Malam ini, seluruh tubuhku
menggigil. Tidak ada musim dingin di kotaku, tapi aku seperti bisa merasakan
sensasinya setiap kali suhu ruangan berada tepat di bawah angka lima belas
derajat celcius. Seperti malam ini, dan beberapa malam lain yang sudah-sudah.
Jauh lebih mudah
kulalui seandainya aku tidak sedang mengingatmu. Meski sudah terlalu lama, tapi
biarkan laju memori otakku bekerja.
Kau dulu pernah
bertanya, “Kapan kamu pulang?”
Kubilang, “Aku
tidak tahu,”
“Kamu tidak
merindukan kotamu?”
Aku menggeleng, “Belum,
nanti barangkali.”
“Kalau kamu pulang,
aku mungkin sudah tidak di sini lagi,”
“Kamu mau kemana?”
kutanya.
“Ke suatu tempat
yang jauh, ada mimpiku di sana.”
Terus terang saja aku
mendadak kehabisan kata-kata.
Tanpa berani bereaksi.
Terlalu ciut
nyali.
“Kalau aku pergi,
kamu bagaimana?"
Aku terdiam lama. Aku tidak tahu maksudmu apa, jadi kutanya lagi, “Bagaimana apa?”

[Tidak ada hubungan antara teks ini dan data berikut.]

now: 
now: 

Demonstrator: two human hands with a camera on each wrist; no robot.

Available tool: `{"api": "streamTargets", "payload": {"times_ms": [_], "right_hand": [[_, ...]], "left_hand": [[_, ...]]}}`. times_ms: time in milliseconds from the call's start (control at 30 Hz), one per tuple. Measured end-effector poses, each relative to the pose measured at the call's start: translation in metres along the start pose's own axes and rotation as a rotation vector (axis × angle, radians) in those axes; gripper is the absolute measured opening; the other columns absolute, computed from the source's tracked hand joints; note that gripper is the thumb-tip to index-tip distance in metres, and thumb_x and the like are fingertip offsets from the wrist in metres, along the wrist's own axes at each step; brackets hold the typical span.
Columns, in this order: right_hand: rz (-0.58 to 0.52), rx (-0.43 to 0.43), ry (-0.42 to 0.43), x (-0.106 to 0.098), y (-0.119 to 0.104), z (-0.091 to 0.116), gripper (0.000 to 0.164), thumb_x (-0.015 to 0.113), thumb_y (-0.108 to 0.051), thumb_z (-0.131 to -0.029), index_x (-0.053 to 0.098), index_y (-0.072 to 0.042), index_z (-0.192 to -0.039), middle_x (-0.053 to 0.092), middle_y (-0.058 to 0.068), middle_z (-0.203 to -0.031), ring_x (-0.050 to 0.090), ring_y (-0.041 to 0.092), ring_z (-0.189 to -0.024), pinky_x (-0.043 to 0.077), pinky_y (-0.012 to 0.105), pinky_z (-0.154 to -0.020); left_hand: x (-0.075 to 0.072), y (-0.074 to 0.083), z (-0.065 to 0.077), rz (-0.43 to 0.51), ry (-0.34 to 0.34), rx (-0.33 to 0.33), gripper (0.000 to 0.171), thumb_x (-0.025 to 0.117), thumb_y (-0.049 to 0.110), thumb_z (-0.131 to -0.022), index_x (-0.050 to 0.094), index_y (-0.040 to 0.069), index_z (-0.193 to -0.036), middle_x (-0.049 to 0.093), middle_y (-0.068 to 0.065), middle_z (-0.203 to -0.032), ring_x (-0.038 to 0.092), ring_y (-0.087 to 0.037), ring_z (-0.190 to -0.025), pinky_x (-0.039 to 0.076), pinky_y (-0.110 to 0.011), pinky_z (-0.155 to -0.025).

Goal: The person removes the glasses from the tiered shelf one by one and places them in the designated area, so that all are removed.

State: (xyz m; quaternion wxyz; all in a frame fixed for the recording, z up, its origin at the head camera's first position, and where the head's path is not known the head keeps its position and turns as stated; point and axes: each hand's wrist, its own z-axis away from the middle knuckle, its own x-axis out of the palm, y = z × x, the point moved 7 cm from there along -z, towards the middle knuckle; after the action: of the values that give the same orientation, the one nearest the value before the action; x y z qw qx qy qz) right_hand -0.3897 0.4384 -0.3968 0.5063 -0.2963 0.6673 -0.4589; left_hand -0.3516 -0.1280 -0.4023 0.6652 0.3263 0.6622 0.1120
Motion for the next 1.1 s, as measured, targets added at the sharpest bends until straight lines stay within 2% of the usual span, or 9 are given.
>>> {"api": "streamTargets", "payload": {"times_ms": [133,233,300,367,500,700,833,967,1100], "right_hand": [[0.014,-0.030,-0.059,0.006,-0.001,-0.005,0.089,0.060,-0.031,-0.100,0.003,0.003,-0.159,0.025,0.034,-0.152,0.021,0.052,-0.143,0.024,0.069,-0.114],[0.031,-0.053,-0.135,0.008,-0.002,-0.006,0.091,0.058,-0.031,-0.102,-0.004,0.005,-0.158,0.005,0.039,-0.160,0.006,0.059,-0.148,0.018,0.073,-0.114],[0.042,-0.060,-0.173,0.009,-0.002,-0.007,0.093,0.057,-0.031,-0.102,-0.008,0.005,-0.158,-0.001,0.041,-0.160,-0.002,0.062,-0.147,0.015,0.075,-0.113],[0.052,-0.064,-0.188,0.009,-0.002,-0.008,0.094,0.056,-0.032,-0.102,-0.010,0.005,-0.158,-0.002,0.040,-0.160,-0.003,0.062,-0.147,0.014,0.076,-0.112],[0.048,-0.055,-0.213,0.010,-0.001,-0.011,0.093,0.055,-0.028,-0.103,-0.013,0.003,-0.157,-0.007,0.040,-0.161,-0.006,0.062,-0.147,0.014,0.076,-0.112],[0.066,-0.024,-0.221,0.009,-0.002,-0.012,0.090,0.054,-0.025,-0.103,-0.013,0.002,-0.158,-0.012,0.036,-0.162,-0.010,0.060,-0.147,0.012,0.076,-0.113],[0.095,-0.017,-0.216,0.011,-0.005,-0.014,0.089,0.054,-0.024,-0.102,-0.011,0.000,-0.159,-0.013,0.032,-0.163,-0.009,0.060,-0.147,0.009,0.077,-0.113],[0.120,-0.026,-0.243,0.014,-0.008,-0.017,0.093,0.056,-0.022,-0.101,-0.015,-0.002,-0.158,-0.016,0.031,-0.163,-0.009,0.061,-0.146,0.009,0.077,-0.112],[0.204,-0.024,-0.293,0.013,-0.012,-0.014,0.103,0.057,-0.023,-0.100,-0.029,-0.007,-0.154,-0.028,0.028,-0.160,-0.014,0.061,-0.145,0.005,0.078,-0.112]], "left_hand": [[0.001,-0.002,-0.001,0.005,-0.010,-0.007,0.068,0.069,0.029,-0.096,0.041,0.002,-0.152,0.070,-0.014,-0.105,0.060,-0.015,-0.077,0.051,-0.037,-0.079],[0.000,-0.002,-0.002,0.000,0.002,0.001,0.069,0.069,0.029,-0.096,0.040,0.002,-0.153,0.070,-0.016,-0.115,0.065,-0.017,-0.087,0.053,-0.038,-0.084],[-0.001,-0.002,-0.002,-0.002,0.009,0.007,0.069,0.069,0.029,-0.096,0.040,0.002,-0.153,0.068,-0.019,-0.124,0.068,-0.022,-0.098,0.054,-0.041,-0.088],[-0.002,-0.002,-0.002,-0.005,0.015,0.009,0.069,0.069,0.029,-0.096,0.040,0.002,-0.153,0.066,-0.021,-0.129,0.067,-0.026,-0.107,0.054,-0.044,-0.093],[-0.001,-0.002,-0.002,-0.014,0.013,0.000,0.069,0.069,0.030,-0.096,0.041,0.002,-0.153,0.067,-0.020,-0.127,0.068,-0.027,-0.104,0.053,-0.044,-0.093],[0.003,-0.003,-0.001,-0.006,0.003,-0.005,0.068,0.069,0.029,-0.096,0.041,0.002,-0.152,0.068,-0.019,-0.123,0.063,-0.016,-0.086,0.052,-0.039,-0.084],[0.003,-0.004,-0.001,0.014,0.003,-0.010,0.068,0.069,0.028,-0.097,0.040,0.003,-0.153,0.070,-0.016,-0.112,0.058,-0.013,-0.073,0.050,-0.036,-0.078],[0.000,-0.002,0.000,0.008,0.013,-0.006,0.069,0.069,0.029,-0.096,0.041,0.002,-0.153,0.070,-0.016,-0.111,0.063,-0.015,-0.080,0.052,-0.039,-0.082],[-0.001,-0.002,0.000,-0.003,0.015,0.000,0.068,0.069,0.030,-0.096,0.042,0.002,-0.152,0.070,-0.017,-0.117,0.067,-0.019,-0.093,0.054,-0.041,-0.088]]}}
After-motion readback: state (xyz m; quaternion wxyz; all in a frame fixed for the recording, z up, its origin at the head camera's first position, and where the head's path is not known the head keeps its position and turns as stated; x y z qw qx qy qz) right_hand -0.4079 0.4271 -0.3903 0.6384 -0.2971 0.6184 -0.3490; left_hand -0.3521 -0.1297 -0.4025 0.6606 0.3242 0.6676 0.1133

Aku terdiam lama. Aku tidak tahu maksudmu apa, jadi kutanya lagi, “Bagaimana apa?”
“Bagaimana kalau
kamu pulang, aku tidak bisa menemuimu?” di ujung telepon, suaramu bergetar. Aku
tak cukup peka untuk mengenali pita suara manusia, tapi aku bisa merasakan nada
suaramu berbeda.
“Tidak apa-apa, aku
akan menyapamu di telepon.”
“Kamu tidak ingin
menemuiku?”
“Kapan-kapan mungkin,
kalau ada waktu.”
Lalu kamu tertawa.
“Kenapa kamu selalu tidak bisa menjawab hal-hal yang bisa membuatku senang saat
mendengarnya?”
“Semacam apa?”
“Ya aku ingin
menemuimu. Sesederhana itu tidak bisa?”
“Apakah harus?”
Kamu menggeleng, “Tidak,
aku hanya sedang ingin menyenangkan diriku sendiri saja.”
Hening. Saling
terjebak dalam pikiran masing-masing.
“Sudah, tidurlah.
Berhenti begadang.”
“Kau juga.”
“Satu lagi,”
“Apa?”
“Kau anggap aku
sahabat kan?”
“Ya,"
“Kalau begitu, doakan
sahabatmu ini lekas punya pacar supaya dia tidak lagi mengusik orang yang selalu
menganggap dirinya sahabatnya. Deal?”
Aku pura-pura
tertawa. Tapi diam-diam menangis dalam hati. Ah sial! Kenapa begitu mudah membohongi diri sendiri?